• **YOUR GOAL**: Omit the pictures, then reproduce every remaining record exactly.

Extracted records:
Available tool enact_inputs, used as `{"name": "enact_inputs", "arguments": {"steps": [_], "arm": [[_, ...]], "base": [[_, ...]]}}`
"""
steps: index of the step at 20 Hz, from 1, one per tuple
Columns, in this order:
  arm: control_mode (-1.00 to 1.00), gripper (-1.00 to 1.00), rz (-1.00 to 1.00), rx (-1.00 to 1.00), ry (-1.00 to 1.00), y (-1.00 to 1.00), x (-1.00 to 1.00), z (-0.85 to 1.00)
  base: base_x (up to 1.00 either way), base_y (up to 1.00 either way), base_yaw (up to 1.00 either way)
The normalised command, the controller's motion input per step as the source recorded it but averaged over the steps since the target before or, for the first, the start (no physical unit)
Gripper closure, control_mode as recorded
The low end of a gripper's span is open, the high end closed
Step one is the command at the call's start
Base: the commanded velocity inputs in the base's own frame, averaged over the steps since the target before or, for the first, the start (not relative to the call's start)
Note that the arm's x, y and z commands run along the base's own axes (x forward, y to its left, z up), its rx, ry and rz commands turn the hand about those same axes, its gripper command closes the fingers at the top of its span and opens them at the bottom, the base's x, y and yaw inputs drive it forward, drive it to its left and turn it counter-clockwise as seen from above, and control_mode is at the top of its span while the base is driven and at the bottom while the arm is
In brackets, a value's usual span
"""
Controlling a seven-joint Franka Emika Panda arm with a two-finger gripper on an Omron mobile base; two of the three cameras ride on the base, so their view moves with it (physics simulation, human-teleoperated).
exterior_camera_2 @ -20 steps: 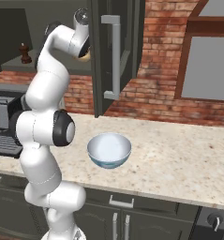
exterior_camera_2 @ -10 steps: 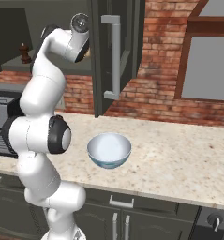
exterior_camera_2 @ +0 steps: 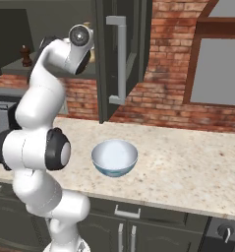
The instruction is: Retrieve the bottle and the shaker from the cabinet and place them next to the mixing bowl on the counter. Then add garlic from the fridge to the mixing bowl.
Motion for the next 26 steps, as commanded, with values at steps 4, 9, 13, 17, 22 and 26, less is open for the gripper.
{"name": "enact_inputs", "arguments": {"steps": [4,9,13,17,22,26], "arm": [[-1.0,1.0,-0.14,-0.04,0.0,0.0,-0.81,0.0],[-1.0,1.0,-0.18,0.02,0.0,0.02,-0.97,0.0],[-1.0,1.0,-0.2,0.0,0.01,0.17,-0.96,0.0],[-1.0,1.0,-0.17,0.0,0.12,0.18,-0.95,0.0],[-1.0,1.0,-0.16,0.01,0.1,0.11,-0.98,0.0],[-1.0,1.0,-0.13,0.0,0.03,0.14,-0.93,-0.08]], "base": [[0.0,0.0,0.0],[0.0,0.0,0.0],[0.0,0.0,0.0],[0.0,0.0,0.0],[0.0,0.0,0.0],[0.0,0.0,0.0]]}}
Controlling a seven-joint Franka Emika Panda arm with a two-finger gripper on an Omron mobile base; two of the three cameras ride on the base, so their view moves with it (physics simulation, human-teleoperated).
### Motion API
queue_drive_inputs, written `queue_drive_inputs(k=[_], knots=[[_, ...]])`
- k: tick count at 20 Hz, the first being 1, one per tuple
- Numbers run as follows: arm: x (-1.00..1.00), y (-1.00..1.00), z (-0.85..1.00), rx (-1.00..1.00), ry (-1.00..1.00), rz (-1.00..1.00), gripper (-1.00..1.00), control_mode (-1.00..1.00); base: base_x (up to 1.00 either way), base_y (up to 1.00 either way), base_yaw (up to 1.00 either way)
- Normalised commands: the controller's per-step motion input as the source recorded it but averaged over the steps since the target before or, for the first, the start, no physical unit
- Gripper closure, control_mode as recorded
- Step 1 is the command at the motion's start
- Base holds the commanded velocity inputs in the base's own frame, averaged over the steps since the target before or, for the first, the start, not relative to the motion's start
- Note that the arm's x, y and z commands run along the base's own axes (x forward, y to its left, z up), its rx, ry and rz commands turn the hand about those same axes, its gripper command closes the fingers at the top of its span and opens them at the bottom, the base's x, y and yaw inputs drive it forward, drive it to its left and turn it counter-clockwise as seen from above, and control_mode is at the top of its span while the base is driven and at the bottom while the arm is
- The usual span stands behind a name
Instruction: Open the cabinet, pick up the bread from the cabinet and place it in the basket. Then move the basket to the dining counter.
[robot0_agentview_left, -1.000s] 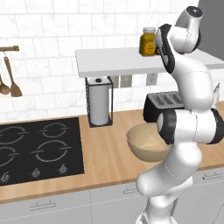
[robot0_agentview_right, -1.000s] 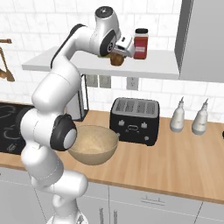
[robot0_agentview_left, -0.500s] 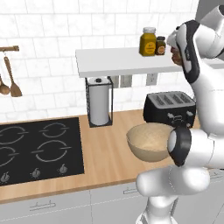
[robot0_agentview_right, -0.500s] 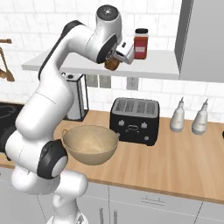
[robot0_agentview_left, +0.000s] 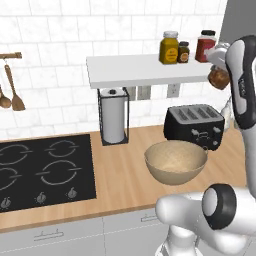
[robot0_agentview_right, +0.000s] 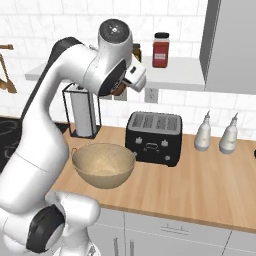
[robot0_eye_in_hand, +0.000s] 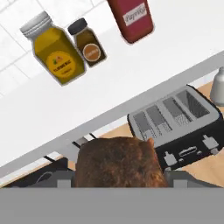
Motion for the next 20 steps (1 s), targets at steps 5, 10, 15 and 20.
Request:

• **ANSWER TO THE EXERCISE**:
Available tool enact_inputs, used as `{"name": "enact_inputs", "arguments": {"steps": [_], "arm": [[_, ...]], "base": [[_, ...]]}}`
"""
steps: index of the step at 20 Hz, from 1, one per tuple
Columns, in this order:
  arm: control_mode (-1.00 to 1.00), gripper (-1.00 to 1.00), rz (-1.00 to 1.00), rx (-1.00 to 1.00), ry (-1.00 to 1.00), y (-1.00 to 1.00), x (-1.00 to 1.00), z (-0.85 to 1.00)
  base: base_x (up to 1.00 either way), base_y (up to 1.00 either way), base_yaw (up to 1.00 either way)
The normalised command, the controller's motion input per step as the source recorded it but averaged over the steps since the target before or, for the first, the start (no physical unit)
Gripper closure, control_mode as recorded
The low end of a gripper's span is open, the high end closed
Step one is the command at the call's start
Base: the commanded velocity inputs in the base's own frame, averaged over the steps since the target before or, for the first, the start (not relative to the call's start)
Note that the arm's x, y and z commands run along the base's own axes (x forward, y to its left, z up), its rx, ry and rz commands turn the hand about those same axes, its gripper command closes the fingers at the top of its span and opens them at the bottom, the base's x, y and yaw inputs drive it forward, drive it to its left and turn it counter-clockwise as seen from above, and control_mode is at the top of its span while the base is driven and at the bottom while the arm is
In brackets, a value's usual span
"""
Controlling a seven-joint Franka Emika Panda arm with a two-finger gripper on an Omron mobile base; two of the three cameras ride on the base, so their view moves with it (physics simulation, human-teleoperated).
exterior_camera_2 @ -20 steps: 
exterior_camera_2 @ -10 steps: 
exterior_camera_2 @ +0 steps: 
The instruction is: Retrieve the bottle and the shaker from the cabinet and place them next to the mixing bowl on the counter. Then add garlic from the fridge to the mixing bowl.
Motion for the next 26 steps, as commanded, with values at steps 4, 9, 13, 17, 22 and 26, less is open for the gripper.
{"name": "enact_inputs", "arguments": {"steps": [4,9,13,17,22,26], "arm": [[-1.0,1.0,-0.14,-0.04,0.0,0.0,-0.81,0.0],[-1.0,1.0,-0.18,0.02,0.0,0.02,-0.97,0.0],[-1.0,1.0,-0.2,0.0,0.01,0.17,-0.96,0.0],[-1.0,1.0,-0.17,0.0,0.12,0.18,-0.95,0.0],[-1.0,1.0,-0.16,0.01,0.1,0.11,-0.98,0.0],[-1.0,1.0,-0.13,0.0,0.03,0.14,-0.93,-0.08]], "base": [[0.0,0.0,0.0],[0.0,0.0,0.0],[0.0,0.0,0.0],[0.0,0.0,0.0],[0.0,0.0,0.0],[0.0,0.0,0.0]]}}
Controlling a seven-joint Franka Emika Panda arm with a two-finger gripper on an Omron mobile base; two of the three cameras ride on the base, so their view moves with it (physics simulation, human-teleoperated).
### Motion API
queue_drive_inputs, written `queue_drive_inputs(k=[_], knots=[[_, ...]])`
- k: tick count at 20 Hz, the first being 1, one per tuple
- Numbers run as follows: arm: x (-1.00..1.00), y (-1.00..1.00), z (-0.85..1.00), rx (-1.00..1.00), ry (-1.00..1.00), rz (-1.00..1.00), gripper (-1.00..1.00), control_mode (-1.00..1.00); base: base_x (up to 1.00 either way), base_y (up to 1.00 either way), base_yaw (up to 1.00 either way)
- Normalised commands: the controller's per-step motion input as the source recorded it but averaged over the steps since the target before or, for the first, the start, no physical unit
- Gripper closure, control_mode as recorded
- Step 1 is the command at the motion's start
- Base holds the commanded velocity inputs in the base's own frame, averaged over the steps since the target before or, for the first, the start, not relative to the motion's start
- Note that the arm's x, y and z commands run along the base's own axes (x forward, y to its left, z up), its rx, ry and rz commands turn the hand about those same axes, its gripper command closes the fingers at the top of its span and opens them at the bottom, the base's x, y and yaw inputs drive it forward, drive it to its left and turn it counter-clockwise as seen from above, and control_mode is at the top of its span while the base is driven and at the bottom while the arm is
- The usual span stands behind a name
Instruction: Open the cabinet, pick up the bread from the cabinet and place it in the basket. Then move the basket to the dining counter.
[robot0_agentview_left, -1.000s] 
[robot0_agentview_right, -1.000s] 
[robot0_agentview_left, -0.500s] 
[robot0_agentview_right, -0.500s] 
[robot0_agentview_left, +0.000s] 
[robot0_agentview_right, +0.000s] 
[robot0_eye_in_hand, +0.000s] 
Motion for the next 20 steps (1 s), targets at steps 5, 10, 15 and 20.
Request:

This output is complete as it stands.